I have a habit of jumping into things. Never one to start with an internship, I have simply learned by “training on the job.” Of course, becoming a nurse did necessitate some schooling and a few tests first. Becoming a musher necessitates nothing more than acquiring dogs, harnesses and gangline and figuring out how to make the dogs go forward. Lucky for us, the dogs almost always go forward on their own. These days we usually have the forward part under control, but how to get them to go forward just a little faster is the question burning in our competitive minds.

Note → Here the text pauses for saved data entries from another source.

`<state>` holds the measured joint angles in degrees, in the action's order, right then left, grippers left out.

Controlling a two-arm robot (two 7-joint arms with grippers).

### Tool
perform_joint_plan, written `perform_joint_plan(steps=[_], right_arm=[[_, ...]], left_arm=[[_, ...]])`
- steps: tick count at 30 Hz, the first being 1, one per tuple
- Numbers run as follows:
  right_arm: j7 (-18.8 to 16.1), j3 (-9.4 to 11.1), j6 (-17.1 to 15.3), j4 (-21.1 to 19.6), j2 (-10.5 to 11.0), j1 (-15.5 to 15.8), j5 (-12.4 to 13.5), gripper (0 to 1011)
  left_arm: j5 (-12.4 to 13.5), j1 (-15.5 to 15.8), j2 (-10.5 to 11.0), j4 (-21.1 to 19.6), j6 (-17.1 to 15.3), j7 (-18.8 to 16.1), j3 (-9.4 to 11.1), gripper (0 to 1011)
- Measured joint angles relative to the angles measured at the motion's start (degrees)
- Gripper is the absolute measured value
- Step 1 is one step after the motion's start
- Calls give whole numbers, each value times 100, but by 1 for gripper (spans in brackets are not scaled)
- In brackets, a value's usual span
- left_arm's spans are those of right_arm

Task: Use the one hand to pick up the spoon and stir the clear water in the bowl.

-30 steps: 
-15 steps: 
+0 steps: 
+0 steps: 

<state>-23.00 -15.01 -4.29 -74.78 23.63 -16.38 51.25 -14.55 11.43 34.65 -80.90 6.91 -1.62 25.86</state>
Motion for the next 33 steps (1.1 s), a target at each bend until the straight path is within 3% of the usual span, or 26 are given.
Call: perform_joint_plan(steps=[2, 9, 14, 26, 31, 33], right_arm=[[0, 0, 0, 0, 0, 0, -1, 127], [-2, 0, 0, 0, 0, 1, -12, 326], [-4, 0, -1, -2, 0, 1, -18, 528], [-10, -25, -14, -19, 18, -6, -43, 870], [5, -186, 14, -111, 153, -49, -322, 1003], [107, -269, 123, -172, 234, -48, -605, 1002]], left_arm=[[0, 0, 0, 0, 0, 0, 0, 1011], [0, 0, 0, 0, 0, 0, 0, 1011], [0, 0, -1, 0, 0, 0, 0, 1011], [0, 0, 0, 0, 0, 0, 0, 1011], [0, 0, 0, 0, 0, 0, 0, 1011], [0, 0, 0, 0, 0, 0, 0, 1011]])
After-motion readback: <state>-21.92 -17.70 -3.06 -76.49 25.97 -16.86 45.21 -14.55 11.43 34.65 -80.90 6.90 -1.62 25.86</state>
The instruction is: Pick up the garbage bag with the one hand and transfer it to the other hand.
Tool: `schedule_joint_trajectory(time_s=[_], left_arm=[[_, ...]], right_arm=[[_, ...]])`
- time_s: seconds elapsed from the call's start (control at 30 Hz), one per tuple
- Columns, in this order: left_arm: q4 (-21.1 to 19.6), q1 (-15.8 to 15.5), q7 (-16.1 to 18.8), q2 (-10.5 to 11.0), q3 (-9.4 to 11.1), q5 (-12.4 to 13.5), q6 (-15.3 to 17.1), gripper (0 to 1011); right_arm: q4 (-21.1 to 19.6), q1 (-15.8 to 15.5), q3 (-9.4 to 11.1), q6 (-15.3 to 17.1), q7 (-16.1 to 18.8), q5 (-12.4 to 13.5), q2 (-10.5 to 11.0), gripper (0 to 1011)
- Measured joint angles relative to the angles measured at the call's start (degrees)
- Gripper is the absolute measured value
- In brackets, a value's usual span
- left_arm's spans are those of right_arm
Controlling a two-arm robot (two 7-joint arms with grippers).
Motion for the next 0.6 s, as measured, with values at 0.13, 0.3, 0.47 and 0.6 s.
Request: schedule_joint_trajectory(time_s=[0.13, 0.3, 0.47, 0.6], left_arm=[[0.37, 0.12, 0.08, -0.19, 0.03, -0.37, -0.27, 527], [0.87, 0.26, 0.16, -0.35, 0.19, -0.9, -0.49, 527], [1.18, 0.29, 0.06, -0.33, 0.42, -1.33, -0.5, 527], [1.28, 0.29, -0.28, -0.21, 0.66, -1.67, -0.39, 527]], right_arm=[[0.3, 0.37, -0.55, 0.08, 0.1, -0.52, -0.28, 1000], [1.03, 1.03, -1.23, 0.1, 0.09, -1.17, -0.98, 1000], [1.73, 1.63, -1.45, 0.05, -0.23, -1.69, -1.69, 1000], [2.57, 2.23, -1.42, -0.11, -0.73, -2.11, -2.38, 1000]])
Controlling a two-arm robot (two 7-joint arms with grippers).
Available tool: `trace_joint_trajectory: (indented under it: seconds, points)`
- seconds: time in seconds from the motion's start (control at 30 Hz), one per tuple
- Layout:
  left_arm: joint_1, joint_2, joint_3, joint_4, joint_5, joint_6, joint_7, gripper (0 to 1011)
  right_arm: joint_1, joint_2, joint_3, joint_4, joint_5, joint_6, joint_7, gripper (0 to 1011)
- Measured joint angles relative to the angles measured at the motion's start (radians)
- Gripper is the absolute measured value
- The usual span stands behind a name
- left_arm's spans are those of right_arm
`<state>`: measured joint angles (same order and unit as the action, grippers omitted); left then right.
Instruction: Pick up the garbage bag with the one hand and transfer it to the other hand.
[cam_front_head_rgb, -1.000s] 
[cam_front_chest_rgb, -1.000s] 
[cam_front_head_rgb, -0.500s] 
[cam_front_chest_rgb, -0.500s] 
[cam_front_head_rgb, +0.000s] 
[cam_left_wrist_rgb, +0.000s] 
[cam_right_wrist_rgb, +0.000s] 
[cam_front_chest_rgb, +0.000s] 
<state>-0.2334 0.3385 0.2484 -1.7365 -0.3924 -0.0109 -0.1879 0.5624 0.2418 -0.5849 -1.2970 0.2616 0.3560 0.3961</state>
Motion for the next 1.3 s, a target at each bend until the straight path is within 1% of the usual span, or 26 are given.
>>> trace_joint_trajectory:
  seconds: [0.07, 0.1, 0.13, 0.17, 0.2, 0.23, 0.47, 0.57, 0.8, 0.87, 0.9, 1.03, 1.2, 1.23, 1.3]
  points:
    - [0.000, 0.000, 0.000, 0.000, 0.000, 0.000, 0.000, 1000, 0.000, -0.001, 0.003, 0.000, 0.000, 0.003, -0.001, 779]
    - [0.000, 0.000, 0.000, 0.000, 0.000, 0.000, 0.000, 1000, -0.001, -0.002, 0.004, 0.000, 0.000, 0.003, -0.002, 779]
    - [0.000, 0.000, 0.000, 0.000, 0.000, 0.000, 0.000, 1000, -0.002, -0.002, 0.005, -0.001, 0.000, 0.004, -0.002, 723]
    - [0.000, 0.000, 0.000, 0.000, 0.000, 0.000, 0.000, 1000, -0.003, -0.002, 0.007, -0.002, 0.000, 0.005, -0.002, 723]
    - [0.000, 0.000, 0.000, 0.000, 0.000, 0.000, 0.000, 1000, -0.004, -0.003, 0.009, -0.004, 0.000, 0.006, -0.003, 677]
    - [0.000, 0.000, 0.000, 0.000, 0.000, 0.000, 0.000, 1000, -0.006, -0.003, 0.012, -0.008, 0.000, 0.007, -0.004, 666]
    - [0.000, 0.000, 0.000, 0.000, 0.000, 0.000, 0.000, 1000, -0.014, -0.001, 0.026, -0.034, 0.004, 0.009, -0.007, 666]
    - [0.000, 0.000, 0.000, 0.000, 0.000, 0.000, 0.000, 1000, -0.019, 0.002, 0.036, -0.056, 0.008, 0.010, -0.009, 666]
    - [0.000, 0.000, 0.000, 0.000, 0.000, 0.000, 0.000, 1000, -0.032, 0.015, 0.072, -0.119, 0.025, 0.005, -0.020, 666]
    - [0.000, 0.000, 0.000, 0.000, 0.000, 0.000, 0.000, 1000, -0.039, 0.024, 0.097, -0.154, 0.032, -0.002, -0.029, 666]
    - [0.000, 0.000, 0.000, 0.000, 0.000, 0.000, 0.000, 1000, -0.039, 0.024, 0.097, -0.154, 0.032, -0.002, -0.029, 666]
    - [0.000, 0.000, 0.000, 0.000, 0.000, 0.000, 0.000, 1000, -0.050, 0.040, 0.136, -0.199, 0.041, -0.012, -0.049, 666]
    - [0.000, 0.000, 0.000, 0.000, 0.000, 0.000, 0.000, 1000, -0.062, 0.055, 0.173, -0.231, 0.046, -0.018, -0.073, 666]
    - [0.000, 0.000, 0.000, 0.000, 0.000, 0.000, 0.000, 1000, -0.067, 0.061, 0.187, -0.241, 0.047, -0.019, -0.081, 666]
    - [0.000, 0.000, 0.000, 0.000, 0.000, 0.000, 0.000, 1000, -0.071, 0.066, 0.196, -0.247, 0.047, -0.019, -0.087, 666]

Today, as I write this on November 14, a snowstorm has descended upon us. I sit in scrubs contemplating the work ahead of grooming trails, packing all this snow into something hard enough to support dog paws and sled runners. I dare to say out loud to my fellow nurses that perhaps we are getting too much. They just look at me like maybe there is something very wrong here. This is a musher talking?
Winter is long in Cook County. We move snow until there is nowhere left to put it, but we have to keep finding places. Add this to my list of past and current professions–snow mover. Six months of ice and snow start now. School is cancelled for Tuesday. Kids all over the county rejoice in their fortune. Tomorrow the social media feeds will be ripe with photos of our accumulation.
Race rosters are filling up. The Beargrease has 20 mushers signed up to run the marathon and even more for the mid-distance. The Mail Run up the Gunflint Trail has a good roster of teams in both the 12-dog and 8-dog classes. My husband Matt will run the Beargrease Marathon this year and we will both run teams in the Mail Run. I plan to have another try at the UP200 in mid-February.
Currently we have a deeper pool of experienced dogs than we have had in a really long time, maybe ever. Hopefully we can keep them all trained up to the mileage required to run the longer races.
Two days from now, after the snowfall stops, the trail is groomed, and we have set up the sleds, I am going to find myself in a quiet woods, no hum of the ATV motor, just the swish of dog paws on snow. The various lives I have lived, jobs I have worked, experiences that have made me will be with me behind that team of dogs. The dogs and I will be running in the moment, ducking under snow filled tree branches, finding our footing, following the path ahead. Another winter is upon us. It is the very best time of year. We can hardly wait.